In 1997, despite being highly opposed to Tony Blair's policies, they called for a vote for the Labour Party with the belief that there would rapidly be a crisis of expectations in Labour, which would lead New Labour voters to question their allegiances, opening up opportunities, space for organisation and activity to the left of Labour that is traditionally occupied by the party when it is in opposition. John Rees wrote in July 1997: "In the mid-term the 'sado-monetarist' strategy followed by the Labour government will clash increasingly sharply with a working class movement which has drawn hope and confidence from its electoral victory over the Tories".

Involvement with other groups 

The SWP was involved with the Socialist Alliance in England and the Welsh Socialist Alliance. Its Scottish members joined the Scottish Socialist Party as the Socialist Worker Platform in May 2001. The SWP was accused of financial impropriety by Liz Davies and by a former SA press officer of "running" the Alliance into the ground.

In the aftermath of 9/11, the SWP approached other groups, such as the Muslim Association of Britain and the Communist Party of Britain. With them, they launched the Stop the War Coalition, although the SWP ("old hands" at controlling popular fronts, according to the comedian and activist Mark Thomas) was the dominant organisation, The Coalition's aims were to oppose to the invasion of Afghanistan and subsequently Iraq and to campaign against attacks on Muslims. Lindsey German was elected as Convenor and John Rees and Chris Nineham were appointed as national officers, all leading SWP members at the time. The Coalition organised a demonstration on 15 February 2003 when around 750,000 people (according to the Police) or up to 2 million (according to the organisers)  marched through London.

The SWP described the Iraqi insurgency as a "resistance" movement against military occupation and endorsed George Galloway's support of Hezbollah, who they described as "the resistance". In addition, the Muslim Association of Britain was accused of being a conservative Islamist body sharing only anti-western sentiments with groups like the SWP and Respect. Former Socialist Alliance and Stop the War activist and press officer Anna Chen saw Lindsey German's comment "I'm in favour of defending gay rights, but I am not prepared to have it as a shibboleth, [created by] people who ... won't defend George Galloway", as the party's equivalent of Labour's revision of Clause IV. According to John Rentoul, the SWP and its allies were not against the war at all, but in favour of Saddam Hussein winning. John Rees has said: "Socialists should unconditionally stand with the oppressed against the oppressor, even if the people who run the oppressed country are undemocratic and persecute minorities, like Saddam Hussein."

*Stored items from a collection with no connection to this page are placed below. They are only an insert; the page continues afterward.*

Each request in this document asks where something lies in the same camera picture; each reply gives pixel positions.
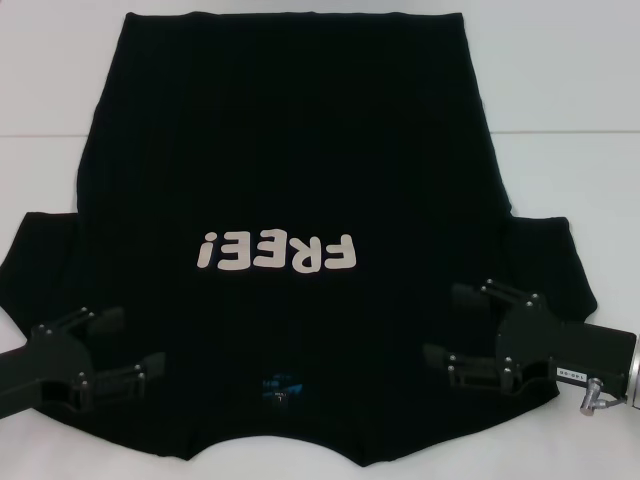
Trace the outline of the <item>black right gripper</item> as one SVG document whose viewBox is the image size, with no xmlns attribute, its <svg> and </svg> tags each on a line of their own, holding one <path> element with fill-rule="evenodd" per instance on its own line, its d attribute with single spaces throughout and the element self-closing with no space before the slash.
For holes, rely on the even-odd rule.
<svg viewBox="0 0 640 480">
<path fill-rule="evenodd" d="M 473 356 L 431 343 L 422 345 L 426 365 L 448 376 L 451 386 L 501 389 L 518 394 L 533 382 L 585 387 L 624 398 L 631 377 L 636 335 L 601 326 L 561 321 L 537 293 L 494 279 L 479 286 L 454 284 L 452 308 L 471 317 L 504 318 L 493 357 Z"/>
</svg>

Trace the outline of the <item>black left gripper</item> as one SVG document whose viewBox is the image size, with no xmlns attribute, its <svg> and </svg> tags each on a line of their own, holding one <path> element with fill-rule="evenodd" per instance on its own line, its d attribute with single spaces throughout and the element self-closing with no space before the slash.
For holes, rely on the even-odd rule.
<svg viewBox="0 0 640 480">
<path fill-rule="evenodd" d="M 82 307 L 38 325 L 25 345 L 1 354 L 1 417 L 49 404 L 86 412 L 93 400 L 142 398 L 147 384 L 164 375 L 164 352 L 94 372 L 89 352 L 78 340 L 123 330 L 120 307 L 98 312 Z"/>
</svg>

According to John Rees, discussions with George Galloway about establishing a new group had begun to coalesce in December 2002. In England and Wales around January 2004 the SWP began an involvement in Respect – The Unity Coalition, an electoral alliance with a single Member of Parliament, the ex-Labour MP George Galloway, and a small number of councillors. The coalition between the SWP and Galloway's group finally collapsed in Autumn 2007 with both sides blaming the other for the split.

After the schism, a faction led by the SWP formed the Left List (now called Left Alternative). In Scotland, the SWP existed as a platform of the Scottish Socialist Party but in August 2006, it decided to split from the SSP in order to pursue a new political grouping with Tommy Sheridan's Solidarity, founded a few months after Sheridan's successful defamation case, but before his eventual conviction for perjury in 2010. In that year, the SWP joined the Trade Unionist and Socialist Coalition and stood five candidates in the general election.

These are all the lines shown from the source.